From the entries that follow, reproduce exactly and only the lines from the line with "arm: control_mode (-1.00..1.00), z" to the line with "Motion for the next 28", endpoints included.

____

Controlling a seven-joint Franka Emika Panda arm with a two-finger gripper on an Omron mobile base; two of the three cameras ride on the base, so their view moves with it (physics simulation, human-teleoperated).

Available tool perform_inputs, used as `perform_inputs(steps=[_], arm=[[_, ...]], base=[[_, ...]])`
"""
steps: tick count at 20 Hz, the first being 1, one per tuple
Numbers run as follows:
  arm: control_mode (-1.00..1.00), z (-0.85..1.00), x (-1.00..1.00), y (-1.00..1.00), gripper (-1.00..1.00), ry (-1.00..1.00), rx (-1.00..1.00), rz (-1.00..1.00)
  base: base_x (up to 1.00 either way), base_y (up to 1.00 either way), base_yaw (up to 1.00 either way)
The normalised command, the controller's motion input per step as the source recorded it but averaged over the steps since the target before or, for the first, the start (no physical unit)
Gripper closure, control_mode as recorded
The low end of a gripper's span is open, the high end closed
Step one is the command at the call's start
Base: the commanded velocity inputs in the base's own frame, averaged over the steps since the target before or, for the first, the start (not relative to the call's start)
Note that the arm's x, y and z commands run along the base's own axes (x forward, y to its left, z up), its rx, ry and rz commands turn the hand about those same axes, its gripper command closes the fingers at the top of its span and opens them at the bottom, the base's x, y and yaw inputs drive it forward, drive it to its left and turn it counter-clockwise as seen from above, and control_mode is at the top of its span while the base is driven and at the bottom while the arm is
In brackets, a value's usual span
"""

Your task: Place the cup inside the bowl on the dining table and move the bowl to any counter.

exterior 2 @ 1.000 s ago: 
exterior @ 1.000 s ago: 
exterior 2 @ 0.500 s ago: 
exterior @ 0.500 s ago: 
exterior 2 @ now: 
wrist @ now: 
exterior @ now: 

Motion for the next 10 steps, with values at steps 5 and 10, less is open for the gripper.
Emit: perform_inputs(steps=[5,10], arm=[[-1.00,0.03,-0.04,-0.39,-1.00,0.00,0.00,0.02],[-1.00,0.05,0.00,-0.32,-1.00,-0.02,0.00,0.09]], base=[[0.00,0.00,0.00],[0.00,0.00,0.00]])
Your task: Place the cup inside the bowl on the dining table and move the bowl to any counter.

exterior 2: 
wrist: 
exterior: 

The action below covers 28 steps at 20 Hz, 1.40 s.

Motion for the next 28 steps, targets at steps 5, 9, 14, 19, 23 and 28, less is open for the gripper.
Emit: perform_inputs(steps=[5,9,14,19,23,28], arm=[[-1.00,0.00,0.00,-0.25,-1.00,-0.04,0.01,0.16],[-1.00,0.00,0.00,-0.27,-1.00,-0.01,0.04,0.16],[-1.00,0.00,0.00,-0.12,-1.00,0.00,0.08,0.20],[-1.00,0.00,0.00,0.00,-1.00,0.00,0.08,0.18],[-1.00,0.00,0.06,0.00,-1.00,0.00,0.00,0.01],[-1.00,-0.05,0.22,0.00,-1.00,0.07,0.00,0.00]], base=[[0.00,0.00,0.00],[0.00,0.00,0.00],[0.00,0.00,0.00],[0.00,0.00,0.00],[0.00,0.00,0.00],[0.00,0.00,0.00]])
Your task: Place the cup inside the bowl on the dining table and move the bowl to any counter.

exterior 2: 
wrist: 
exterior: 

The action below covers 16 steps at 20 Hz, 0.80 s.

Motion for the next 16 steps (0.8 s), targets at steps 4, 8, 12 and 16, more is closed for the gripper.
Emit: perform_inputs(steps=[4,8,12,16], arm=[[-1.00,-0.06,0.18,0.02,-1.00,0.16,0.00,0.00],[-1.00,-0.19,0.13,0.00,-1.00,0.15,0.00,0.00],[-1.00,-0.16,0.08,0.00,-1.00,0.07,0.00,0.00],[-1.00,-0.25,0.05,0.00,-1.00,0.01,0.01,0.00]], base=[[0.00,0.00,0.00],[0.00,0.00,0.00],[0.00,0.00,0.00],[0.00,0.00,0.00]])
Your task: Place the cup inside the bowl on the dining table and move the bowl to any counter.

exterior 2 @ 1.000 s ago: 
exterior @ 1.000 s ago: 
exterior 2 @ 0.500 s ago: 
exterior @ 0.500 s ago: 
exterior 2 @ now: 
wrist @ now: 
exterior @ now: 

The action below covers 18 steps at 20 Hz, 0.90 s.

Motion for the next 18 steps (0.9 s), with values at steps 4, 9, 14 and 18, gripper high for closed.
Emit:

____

**SOLVED EXERCISE**
  arm: control_mode (-1.00..1.00), z (-0.85..1.00), x (-1.00..1.00), y (-1.00..1.00), gripper (-1.00..1.00), ry (-1.00..1.00), rx (-1.00..1.00), rz (-1.00..1.00)
  base: base_x (up to 1.00 either way), base_y (up to 1.00 either way), base_yaw (up to 1.00 either way)
The normalised command, the controller's motion input per step as the source recorded it but averaged over the steps since the target before or, for the first, the start (no physical unit)
Gripper closure, control_mode as recorded
The low end of a gripper's span is open, the high end closed
Step one is the command at the call's start
Base: the commanded velocity inputs in the base's own frame, averaged over the steps since the target before or, for the first, the start (not relative to the call's start)
Note that the arm's x, y and z commands run along the base's own axes (x forward, y to its left, z up), its rx, ry and rz commands turn the hand about those same axes, its gripper command closes the fingers at the top of its span and opens them at the bottom, the base's x, y and yaw inputs drive it forward, drive it to its left and turn it counter-clockwise as seen from above, and control_mode is at the top of its span while the base is driven and at the bottom while the arm is
In brackets, a value's usual span
"""

Your task: Place the cup inside the bowl on the dining table and move the bowl to any counter.

exterior 2 @ 1.000 s ago: 
exterior @ 1.000 s ago: 
exterior 2 @ 0.500 s ago: 
exterior @ 0.500 s ago: 
exterior 2 @ now: 
wrist @ now: 
exterior @ now: 

Motion for the next 10 steps, with values at steps 5 and 10, less is open for the gripper.
Emit: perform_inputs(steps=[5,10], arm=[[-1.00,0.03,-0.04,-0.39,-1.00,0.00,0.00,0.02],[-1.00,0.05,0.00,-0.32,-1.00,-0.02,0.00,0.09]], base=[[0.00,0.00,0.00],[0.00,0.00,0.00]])
Your task: Place the cup inside the bowl on the dining table and move the bowl to any counter.

exterior 2: 
wrist: 
exterior: 

The action below covers 28 steps at 20 Hz, 1.40 s.

Motion for the next 28 steps, targets at steps 5, 9, 14, 19, 23 and 28, less is open for the gripper.

No further work remains on the exercise.